Brief >>
Begin at the line below that has "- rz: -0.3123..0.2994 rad". Stop after the line that has "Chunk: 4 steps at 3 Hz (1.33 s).", repeating each line exactly and leaving out the pictures.

----------------------------------------

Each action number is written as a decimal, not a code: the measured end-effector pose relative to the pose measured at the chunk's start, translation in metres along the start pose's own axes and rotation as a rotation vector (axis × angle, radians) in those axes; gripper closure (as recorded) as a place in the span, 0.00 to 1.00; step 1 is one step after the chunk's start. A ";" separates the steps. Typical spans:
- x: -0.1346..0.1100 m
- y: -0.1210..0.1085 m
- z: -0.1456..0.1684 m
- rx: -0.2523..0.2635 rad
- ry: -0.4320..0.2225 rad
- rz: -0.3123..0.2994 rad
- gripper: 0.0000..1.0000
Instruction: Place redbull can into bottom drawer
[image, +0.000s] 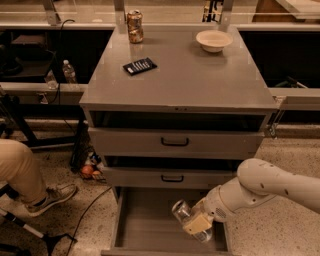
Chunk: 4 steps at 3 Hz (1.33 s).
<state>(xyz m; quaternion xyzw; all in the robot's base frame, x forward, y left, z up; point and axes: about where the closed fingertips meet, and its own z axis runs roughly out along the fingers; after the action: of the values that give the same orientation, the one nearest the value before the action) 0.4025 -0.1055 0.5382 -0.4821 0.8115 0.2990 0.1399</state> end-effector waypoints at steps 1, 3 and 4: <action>0.017 -0.012 0.036 0.007 -0.085 0.065 1.00; 0.061 -0.046 0.131 0.035 -0.224 0.193 1.00; 0.063 -0.063 0.159 0.051 -0.276 0.219 1.00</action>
Offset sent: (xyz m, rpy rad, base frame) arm -0.0024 0.0281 -0.1662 0.1879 0.0519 -0.2479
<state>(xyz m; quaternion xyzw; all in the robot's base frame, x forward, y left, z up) 0.4162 -0.0730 0.3595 -0.3416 0.8395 0.3553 0.2287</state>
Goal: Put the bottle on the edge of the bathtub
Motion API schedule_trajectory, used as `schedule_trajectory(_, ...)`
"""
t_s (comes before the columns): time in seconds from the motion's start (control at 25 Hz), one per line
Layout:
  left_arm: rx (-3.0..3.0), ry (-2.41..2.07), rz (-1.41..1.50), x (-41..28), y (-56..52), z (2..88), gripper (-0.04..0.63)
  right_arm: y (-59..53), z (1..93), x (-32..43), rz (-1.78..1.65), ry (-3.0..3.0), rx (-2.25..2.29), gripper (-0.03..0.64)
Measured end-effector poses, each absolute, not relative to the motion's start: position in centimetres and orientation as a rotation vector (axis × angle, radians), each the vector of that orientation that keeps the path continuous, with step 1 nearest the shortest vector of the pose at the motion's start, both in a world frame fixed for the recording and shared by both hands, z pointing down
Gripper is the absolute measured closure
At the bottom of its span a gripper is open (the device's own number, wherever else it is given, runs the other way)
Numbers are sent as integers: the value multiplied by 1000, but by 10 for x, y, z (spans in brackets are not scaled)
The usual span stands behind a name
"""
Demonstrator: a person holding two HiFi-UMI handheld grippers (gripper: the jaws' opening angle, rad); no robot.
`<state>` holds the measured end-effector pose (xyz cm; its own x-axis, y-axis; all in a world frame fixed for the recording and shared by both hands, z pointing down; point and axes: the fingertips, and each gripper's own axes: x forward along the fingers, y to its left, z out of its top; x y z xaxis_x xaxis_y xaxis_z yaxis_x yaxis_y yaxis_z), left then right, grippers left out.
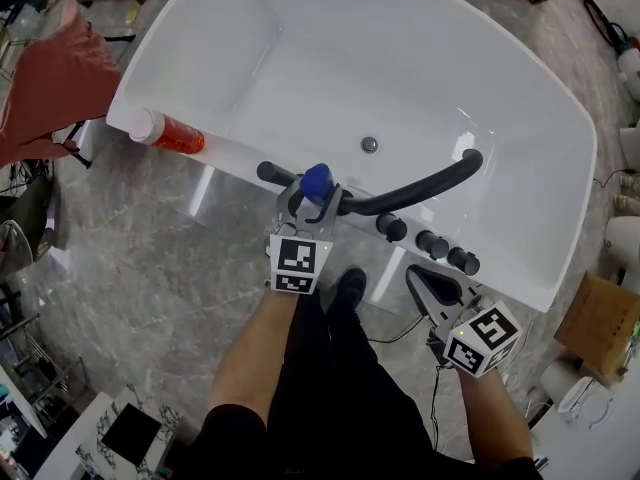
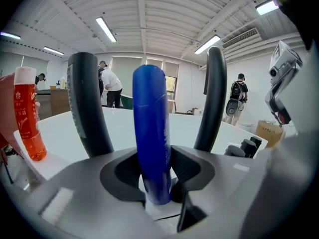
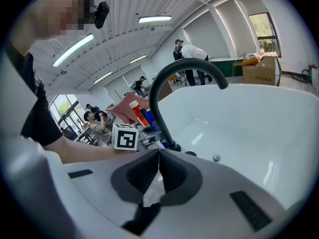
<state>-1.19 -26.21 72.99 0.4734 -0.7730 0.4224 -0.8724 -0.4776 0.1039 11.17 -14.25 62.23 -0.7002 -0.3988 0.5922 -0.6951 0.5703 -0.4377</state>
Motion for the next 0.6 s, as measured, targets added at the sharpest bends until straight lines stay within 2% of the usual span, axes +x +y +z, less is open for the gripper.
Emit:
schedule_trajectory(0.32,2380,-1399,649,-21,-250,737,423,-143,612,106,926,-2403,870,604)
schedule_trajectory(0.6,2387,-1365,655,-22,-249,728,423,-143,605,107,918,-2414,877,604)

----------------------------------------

Solution to this exercise >>
- rz: -0.3123..0.2994 rad
- gripper: 0.0000..1.0000
Instruction: Place redbull can into bottom drawer
[image, +0.000s] 
Chunk: 4 steps at 3 Hz (1.33 s).

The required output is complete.